Increduli i familiari della vittima, come pure il loro avvocato, Alessandra Bocchi: “Non me lo aspettavo”. La famiglia di Fdil, inoltre, non si è potuta costituire parte civile perché per la legge non è ammesso nei processi con imputati minorenni.

“Prendiamo atto dell’ordinanza, l’accettiamo e la rispettiamo. Tuttavia, considerato il tipo di reato, ovvero l’omicidio volontario aggravato dalla minorata difesa, secondo noi si sarebbe potuti arrivare a sentenza”, ha aggiunto l’avvocato.

La rabbia della famiglia della vittima, però, non si placa. Il nipote del clochard, Salah Fdil, è stato allontanato dall’aula a causa delle proteste seguite alla lettura della decisione del giudice. “La vita di mio zio vale meno di zero”, ha detto l’uomo. Nessuno voleva vendetta, aggiunge Bocchi, ma solo che venisse fatta giustizia: «invece il ragazzino – afferma – non si è neppure scusato per ciò che ha fatto. Questa decisione ha il retrogusto dell’impunità».

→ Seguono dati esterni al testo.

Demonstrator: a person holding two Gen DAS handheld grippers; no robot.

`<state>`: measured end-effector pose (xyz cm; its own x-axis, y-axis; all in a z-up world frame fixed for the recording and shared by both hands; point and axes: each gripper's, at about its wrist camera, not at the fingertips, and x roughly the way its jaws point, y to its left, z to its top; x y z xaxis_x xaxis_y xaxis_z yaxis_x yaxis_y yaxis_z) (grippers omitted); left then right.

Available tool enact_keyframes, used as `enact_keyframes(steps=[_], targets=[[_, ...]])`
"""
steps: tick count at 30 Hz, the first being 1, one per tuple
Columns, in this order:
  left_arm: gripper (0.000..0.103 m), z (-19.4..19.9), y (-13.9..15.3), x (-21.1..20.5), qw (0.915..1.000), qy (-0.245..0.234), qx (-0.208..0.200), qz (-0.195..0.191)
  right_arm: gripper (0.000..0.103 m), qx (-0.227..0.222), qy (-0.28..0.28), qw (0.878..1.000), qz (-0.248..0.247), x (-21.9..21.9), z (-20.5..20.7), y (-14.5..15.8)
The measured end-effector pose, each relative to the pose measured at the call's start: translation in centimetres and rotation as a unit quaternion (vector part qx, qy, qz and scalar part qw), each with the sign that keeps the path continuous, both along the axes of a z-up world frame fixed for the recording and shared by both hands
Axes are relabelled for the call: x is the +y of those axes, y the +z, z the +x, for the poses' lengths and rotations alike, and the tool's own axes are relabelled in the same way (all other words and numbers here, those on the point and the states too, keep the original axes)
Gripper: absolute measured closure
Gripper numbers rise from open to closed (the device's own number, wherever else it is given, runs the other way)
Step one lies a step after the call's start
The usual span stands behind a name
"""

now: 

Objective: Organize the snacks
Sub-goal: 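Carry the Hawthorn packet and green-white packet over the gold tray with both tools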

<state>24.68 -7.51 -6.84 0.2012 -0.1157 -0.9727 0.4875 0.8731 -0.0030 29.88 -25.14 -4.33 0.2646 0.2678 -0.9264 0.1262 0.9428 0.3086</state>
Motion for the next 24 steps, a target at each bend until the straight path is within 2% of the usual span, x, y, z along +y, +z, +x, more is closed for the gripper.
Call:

“Non passa giorno che non pensi a questo fatto. Voglio recuperare la mia vita, ripartire da zero…”, avrebbe detto il 17enne. Ora il minorenne dovrà iniziare un percorso di psicoterapia, e proseguire nel programma rieducativo dei servizi sociali: continuerà a studiare, praticare sport e, due volte la settimana, fare del volontariato in un canile e in una struttura che assiste i disabili.